Here’s how the same core task works in another iOS calendaring app, Fantastical:
• Exposition: You’re having lunch with Elon in Palo Alto tomorrow. How exciting. You definitely don’t want to miss this.
• Inciting Incident: You tap the “Add Event” button to add the event to your calendar (see Figure 5.11).
FIGURE 5.11
The inciting incident or call to action of adding a calendar event to Fantastical: a button that lets you add a new event.
• Rising Action: You start typing “Lunch with Elon in Palo Alto” (see Figure 5.12), and the screen starts to fill in your location information on a timeline visualization that shows you when and where lunch is (see Figure 5.13). How smart—it assumes that lunch is at noon. When you’re done adding your event, you tap the Add button (see Figure 5.14).

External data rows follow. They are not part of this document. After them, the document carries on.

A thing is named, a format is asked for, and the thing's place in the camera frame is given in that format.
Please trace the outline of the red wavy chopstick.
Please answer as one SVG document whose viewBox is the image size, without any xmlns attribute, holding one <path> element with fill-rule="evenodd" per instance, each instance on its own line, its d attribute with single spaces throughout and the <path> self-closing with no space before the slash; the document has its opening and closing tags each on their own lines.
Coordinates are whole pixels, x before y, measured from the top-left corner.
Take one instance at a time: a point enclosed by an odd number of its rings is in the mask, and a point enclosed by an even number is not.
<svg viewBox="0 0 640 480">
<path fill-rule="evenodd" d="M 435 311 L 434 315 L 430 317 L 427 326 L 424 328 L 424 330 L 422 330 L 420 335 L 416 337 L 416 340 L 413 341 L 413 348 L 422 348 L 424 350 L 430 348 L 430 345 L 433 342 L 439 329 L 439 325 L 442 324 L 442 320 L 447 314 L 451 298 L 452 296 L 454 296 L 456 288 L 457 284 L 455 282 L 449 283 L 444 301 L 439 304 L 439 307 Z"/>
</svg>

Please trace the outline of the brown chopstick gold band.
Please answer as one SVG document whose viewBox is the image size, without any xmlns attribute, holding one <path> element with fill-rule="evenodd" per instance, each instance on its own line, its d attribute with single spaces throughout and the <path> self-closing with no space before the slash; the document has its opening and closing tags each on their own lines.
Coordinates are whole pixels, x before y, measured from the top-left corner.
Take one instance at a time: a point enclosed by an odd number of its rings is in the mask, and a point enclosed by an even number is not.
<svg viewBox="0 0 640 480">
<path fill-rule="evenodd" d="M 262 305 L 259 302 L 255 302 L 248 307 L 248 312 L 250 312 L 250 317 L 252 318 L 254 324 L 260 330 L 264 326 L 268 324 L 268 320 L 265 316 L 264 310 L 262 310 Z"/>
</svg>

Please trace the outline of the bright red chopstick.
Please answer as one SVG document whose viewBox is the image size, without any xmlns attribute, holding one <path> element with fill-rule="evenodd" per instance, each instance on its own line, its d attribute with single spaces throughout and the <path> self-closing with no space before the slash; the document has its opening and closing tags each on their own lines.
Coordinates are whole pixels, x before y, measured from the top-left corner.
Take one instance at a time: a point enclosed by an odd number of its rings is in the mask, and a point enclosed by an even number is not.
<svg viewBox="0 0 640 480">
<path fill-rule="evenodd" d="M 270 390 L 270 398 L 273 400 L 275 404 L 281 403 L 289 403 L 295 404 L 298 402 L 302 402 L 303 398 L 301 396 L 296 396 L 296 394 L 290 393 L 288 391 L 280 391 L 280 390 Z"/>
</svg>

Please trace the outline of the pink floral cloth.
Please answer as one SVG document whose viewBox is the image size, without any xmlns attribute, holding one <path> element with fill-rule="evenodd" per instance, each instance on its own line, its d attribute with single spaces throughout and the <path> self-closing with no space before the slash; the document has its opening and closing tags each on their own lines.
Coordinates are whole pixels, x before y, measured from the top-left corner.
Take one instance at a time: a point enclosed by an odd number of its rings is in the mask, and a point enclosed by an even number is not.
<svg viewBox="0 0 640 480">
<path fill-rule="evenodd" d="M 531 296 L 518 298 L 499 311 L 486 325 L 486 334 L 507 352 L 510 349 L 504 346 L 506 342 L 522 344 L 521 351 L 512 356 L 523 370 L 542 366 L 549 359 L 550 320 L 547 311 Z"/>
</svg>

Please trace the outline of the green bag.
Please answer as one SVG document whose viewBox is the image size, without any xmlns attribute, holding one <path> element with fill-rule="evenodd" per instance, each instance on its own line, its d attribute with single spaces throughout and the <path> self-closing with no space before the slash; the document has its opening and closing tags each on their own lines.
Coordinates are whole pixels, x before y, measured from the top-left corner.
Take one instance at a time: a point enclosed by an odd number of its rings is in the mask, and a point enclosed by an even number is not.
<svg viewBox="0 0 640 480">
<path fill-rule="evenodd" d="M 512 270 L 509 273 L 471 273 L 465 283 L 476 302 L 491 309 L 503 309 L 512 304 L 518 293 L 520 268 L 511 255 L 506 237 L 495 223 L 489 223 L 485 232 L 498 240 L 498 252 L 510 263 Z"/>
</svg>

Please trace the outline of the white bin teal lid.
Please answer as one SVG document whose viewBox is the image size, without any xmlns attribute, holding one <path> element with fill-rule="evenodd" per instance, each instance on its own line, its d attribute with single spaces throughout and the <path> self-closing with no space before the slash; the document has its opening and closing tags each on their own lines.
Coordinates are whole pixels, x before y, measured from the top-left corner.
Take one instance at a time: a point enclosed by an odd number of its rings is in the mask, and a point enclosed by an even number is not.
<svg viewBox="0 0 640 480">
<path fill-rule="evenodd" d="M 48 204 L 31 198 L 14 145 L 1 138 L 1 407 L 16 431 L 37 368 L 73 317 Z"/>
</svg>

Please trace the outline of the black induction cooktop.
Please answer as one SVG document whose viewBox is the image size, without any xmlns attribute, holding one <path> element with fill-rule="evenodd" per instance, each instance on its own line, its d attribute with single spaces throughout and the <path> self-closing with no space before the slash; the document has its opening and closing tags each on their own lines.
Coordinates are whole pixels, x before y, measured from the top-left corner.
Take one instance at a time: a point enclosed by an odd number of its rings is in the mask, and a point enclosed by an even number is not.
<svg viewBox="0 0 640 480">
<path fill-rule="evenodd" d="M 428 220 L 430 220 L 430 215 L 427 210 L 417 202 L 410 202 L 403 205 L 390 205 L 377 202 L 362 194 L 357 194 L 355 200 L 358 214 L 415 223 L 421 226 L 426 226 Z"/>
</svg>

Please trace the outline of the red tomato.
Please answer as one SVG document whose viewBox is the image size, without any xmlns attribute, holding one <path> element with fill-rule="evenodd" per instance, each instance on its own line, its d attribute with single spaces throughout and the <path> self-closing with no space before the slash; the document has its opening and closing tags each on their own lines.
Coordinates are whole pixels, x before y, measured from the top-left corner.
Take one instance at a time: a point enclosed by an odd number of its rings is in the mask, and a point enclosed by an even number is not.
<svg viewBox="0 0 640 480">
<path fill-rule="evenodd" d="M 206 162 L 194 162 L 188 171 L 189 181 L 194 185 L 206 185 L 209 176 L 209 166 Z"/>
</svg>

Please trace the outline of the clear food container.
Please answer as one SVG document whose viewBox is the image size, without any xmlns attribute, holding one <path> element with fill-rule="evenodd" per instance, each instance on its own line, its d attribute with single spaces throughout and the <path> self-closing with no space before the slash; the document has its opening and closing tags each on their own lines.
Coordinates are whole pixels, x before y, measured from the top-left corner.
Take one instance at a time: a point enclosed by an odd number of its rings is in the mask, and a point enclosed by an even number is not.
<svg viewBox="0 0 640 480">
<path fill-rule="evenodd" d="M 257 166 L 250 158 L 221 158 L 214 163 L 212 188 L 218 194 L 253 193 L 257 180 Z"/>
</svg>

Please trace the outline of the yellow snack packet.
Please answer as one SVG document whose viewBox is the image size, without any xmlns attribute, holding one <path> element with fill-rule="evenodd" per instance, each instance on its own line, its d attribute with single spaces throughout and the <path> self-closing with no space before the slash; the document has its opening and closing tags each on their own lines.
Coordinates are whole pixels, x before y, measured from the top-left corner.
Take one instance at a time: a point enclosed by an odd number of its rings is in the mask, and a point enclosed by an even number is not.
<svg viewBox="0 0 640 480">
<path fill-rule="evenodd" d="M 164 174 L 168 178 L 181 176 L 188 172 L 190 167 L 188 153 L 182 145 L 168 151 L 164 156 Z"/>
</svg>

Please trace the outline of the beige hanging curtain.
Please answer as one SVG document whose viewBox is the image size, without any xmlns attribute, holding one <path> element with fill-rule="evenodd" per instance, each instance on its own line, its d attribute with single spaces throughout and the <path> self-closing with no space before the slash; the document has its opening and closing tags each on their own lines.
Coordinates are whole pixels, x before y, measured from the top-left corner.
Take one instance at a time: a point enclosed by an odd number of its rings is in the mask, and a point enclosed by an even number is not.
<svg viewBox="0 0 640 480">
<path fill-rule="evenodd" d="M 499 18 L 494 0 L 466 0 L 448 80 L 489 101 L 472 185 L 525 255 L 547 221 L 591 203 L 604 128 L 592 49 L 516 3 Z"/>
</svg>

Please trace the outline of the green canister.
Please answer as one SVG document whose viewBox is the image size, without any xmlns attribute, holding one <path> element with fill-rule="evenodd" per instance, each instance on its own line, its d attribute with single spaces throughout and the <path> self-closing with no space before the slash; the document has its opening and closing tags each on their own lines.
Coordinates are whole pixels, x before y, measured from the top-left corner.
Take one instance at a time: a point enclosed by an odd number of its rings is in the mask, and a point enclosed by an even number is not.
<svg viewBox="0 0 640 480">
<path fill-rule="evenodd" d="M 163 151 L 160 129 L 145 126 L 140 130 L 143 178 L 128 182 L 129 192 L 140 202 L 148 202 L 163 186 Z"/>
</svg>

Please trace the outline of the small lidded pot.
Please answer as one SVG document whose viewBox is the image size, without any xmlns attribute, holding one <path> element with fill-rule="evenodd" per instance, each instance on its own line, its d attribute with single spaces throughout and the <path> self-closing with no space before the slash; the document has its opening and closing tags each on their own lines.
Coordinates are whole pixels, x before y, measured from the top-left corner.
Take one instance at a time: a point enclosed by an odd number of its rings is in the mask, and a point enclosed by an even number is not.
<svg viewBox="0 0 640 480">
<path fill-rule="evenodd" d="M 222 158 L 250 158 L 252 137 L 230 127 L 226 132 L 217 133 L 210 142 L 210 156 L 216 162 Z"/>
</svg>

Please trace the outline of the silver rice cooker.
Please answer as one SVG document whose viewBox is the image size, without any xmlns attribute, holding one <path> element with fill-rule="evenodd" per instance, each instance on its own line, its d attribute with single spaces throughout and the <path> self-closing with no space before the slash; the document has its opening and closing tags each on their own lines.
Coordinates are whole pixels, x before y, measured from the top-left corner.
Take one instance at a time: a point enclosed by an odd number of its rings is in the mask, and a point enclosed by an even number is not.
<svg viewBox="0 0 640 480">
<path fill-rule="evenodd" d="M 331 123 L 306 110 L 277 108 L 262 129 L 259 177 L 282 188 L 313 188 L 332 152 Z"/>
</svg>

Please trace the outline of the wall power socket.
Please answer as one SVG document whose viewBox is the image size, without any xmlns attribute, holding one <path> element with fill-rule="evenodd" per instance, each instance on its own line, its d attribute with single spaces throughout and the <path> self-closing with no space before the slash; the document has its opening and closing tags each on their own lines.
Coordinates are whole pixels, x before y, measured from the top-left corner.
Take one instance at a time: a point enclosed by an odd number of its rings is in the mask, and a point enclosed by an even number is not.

• Crisis: There is none because…
FIGURE 5.12
Rising action for Fantastical: the text you type animates to indicate that something is happening.
FIGURE 5.13
Rising action for Fantastical: you see that the app automatically parsed your event type and location for noon in Palo Alto.
FIGURE 5.14
Rising action for Fantastical: saving your calendar event.
• Climax/Resolution: The event shrinks and animates onto the correct day in the calendar (see Figure 5.15), and at the end of that animation, it glows red (see Figure 5.16) before the red fades away (see Figure 5.17). It’s such a subtle, fast animation, but it’s helpful to see feedback after you complete a task. Feedback in this case communicates that your event was added and added to the correct day. The animation also supports the mental model of events being placed on a calendar. “Fast and friendly” is how Fantastical’s developers describe the app, and this climax embodies that description. They say it in their marketing materials, and you experience it in the micro-interaction.
FIGURE 5.15
Fantastical: crisis averted. Animation communicates system feedback that your event has been saved.
FIGURE 5.16
Fantastical: crisis averted. The rest of the animation communicates that your event has been saved on the correct date: tomorrow, October 18.
FIGURE 5.17
Fantastical: All done. The end…for now.
• Falling Action/End: You have no doubt that this calendar event was added, not just to your calendar, but also to the correct day. Task complete. You’re glad you downloaded this app to use instead of the Calendar app, which is so not smart.
Something as simple as a calendar app, with a core task that you want users to repeat and repeat, can benefit from this structure. Otherwise, your core task flow falls flat, just like the built-in iOS Calendar app did. Is Apple in trouble? Not at all. Unless calendaring becomes core to their business and engagement strategies.
When software is your service and your primary means for acquiring and retaining customers, you need to make sure that everything, no matter how small, reads like a story. Contrast something seemingly trivial like iOS’s Calendar app to the unboxing experience for the iPhone. The latter absolutely reads like a story, from the moment you rip off the plastic wrap to the minute you turn on your phone… and then continues into the setup UI. The iPhone is core to Apple’s strategy. The iPhone is built on story. Many stories. When it matters, you should plot even the smallest and seemingly trivial core tasks story-first.
For even the smallest interactions, good design incorporates affordances, minimizes steps to completion, and gives users feedback. Story does all of those things, as well.